> [EXERCISE PROMPT]:
Copy verbatim the block of lines in the entries below whose first line contains "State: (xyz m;" and whose last line contains "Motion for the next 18". Leave out all other lines.

> [DATA RECORDS]:
——

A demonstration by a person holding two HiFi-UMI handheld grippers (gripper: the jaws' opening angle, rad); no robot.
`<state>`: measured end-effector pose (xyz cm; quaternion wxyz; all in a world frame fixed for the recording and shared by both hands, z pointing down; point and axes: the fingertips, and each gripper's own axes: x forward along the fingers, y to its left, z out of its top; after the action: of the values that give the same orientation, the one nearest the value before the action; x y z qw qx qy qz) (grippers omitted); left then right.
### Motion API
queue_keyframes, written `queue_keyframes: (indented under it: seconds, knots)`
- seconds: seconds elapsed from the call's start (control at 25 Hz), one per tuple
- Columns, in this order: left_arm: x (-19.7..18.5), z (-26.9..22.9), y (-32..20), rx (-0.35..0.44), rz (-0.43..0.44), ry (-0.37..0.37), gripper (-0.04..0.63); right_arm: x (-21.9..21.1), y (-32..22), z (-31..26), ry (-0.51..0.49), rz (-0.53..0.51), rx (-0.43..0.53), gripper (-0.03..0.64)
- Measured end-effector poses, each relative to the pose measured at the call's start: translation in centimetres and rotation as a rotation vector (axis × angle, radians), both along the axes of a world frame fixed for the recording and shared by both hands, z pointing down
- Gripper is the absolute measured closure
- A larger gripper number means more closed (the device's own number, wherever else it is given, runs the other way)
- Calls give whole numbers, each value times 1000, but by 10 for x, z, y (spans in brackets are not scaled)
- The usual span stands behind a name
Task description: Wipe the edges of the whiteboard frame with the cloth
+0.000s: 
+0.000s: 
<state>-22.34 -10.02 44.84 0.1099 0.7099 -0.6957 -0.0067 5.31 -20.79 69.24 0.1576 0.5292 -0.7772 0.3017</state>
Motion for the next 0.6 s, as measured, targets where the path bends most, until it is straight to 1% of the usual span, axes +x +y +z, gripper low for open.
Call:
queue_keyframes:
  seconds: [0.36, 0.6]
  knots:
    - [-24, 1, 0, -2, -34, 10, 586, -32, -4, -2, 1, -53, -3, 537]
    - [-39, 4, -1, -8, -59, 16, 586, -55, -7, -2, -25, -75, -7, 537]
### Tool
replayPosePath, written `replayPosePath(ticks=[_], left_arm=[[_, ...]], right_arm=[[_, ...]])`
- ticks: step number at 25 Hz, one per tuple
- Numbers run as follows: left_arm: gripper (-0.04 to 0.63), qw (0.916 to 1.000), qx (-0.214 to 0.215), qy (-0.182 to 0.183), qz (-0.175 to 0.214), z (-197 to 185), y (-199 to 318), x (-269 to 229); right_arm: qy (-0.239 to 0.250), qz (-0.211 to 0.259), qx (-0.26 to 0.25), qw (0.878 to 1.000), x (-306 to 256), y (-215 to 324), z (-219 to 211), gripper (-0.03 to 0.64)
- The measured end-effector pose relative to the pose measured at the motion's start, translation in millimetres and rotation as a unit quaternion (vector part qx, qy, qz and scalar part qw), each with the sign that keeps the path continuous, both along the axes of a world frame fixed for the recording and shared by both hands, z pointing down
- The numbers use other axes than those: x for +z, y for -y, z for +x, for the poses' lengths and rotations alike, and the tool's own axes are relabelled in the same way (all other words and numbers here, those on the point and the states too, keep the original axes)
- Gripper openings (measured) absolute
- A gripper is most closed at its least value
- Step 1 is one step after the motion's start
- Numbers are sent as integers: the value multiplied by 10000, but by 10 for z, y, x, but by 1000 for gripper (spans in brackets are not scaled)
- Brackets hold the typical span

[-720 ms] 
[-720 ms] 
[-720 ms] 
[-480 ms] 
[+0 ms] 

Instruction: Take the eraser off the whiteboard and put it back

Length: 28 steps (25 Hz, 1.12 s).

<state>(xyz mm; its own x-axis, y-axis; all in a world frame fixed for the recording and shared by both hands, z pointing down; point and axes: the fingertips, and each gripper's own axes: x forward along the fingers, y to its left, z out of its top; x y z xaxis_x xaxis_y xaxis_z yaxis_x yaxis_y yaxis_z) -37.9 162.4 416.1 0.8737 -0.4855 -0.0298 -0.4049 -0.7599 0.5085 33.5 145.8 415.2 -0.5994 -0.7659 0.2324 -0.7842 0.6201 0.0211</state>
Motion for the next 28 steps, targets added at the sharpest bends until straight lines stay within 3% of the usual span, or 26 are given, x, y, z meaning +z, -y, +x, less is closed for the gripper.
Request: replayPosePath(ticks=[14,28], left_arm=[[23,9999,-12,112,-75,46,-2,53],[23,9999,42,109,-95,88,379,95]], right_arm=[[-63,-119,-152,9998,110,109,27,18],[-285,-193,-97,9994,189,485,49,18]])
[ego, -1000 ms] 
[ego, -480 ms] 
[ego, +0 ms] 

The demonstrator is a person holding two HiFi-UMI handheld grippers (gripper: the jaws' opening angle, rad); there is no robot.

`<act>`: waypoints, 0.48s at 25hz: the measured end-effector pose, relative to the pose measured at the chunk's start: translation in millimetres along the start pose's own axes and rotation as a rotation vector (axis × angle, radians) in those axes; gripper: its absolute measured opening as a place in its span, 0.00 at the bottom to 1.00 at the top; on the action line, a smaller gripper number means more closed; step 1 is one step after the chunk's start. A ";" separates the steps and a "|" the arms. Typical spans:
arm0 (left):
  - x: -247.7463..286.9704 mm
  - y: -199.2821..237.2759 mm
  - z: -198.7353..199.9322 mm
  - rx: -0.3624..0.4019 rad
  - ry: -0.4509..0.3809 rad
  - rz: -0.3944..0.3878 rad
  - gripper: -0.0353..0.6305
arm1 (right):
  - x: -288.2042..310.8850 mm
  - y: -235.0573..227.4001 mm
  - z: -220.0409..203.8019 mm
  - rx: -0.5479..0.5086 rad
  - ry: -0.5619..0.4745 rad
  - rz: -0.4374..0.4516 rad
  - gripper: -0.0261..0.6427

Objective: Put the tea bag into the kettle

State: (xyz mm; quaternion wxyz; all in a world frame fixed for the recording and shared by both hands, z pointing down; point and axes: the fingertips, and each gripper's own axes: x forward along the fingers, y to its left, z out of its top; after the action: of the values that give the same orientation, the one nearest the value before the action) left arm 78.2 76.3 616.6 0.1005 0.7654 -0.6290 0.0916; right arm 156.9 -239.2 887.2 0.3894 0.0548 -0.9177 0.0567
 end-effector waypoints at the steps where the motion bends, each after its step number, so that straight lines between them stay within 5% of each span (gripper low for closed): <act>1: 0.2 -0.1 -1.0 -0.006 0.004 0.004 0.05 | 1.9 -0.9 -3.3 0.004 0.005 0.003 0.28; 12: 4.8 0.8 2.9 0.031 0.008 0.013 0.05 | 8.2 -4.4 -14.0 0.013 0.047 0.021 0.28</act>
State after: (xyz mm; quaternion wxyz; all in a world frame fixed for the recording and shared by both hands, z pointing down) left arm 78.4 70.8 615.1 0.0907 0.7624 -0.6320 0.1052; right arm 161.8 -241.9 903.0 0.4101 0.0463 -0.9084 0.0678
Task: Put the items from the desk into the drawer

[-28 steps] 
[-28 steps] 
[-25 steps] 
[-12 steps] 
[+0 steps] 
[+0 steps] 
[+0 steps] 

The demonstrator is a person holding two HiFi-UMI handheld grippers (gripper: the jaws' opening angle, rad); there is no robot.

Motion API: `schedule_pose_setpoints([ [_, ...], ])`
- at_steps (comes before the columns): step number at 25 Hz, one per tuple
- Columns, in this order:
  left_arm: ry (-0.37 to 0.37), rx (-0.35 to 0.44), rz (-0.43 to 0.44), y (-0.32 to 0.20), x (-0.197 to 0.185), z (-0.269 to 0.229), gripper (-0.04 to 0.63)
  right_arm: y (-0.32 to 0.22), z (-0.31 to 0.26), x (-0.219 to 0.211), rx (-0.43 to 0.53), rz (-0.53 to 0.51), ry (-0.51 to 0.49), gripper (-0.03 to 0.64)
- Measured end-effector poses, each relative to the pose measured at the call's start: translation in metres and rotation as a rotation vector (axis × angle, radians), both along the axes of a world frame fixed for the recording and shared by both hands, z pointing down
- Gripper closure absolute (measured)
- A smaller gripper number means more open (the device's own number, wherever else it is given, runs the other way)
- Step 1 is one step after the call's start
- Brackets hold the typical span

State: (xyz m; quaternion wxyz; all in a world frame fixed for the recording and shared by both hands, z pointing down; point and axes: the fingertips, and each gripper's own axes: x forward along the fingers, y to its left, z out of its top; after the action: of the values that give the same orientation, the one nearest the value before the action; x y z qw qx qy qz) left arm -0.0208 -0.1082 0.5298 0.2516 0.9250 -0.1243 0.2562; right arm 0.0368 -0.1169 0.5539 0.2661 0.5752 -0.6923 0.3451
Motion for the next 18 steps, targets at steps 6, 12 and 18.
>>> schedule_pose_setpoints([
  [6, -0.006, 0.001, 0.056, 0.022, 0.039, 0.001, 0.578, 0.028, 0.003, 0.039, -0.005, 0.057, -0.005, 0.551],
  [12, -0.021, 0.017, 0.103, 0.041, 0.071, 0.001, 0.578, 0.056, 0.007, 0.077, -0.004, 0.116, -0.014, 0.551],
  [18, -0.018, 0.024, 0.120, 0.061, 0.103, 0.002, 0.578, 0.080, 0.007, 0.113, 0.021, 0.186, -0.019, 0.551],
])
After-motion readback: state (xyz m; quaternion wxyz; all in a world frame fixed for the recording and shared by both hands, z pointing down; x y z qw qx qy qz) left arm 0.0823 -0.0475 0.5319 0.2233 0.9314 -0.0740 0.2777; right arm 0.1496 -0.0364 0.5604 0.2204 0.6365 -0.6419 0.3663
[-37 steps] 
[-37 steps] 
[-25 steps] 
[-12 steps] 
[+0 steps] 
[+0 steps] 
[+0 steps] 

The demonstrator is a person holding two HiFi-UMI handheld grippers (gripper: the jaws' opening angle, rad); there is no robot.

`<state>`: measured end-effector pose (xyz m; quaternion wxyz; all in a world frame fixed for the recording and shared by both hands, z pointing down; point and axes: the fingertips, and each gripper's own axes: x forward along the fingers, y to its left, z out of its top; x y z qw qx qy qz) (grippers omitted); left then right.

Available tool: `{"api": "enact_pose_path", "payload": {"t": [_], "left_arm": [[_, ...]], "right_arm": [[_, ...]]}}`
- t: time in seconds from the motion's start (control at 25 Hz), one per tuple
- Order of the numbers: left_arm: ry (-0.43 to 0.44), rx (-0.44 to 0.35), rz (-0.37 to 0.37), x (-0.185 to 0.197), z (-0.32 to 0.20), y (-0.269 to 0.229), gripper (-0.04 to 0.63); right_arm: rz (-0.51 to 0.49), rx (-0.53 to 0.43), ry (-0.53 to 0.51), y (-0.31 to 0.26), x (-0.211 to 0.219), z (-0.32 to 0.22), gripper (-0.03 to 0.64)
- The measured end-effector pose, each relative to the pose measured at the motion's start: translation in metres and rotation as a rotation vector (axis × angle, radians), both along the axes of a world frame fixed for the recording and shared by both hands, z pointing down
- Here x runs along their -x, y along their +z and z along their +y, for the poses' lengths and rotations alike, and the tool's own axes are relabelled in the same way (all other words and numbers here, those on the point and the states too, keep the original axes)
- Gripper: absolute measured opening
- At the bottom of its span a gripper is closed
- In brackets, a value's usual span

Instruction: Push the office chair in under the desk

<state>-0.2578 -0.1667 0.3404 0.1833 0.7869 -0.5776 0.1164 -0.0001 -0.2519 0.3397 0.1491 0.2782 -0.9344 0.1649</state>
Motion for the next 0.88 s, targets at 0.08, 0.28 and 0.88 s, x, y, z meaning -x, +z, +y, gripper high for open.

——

> [FINISHED TASK]:
State: (xyz m; quaternion wxyz; all in a world frame fixed for the recording and shared by both hands, z pointing down; point and axes: the fingertips, and each gripper's own axes: x forward along the fingers, y to its left, z out of its top; after the action: of the values that give the same orientation, the one nearest the value before the action; x y z qw qx qy qz) left arm -0.0208 -0.1082 0.5298 0.2516 0.9250 -0.1243 0.2562; right arm 0.0368 -0.1169 0.5539 0.2661 0.5752 -0.6923 0.3451
Motion for the next 18 steps, targets at steps 6, 12 and 18.

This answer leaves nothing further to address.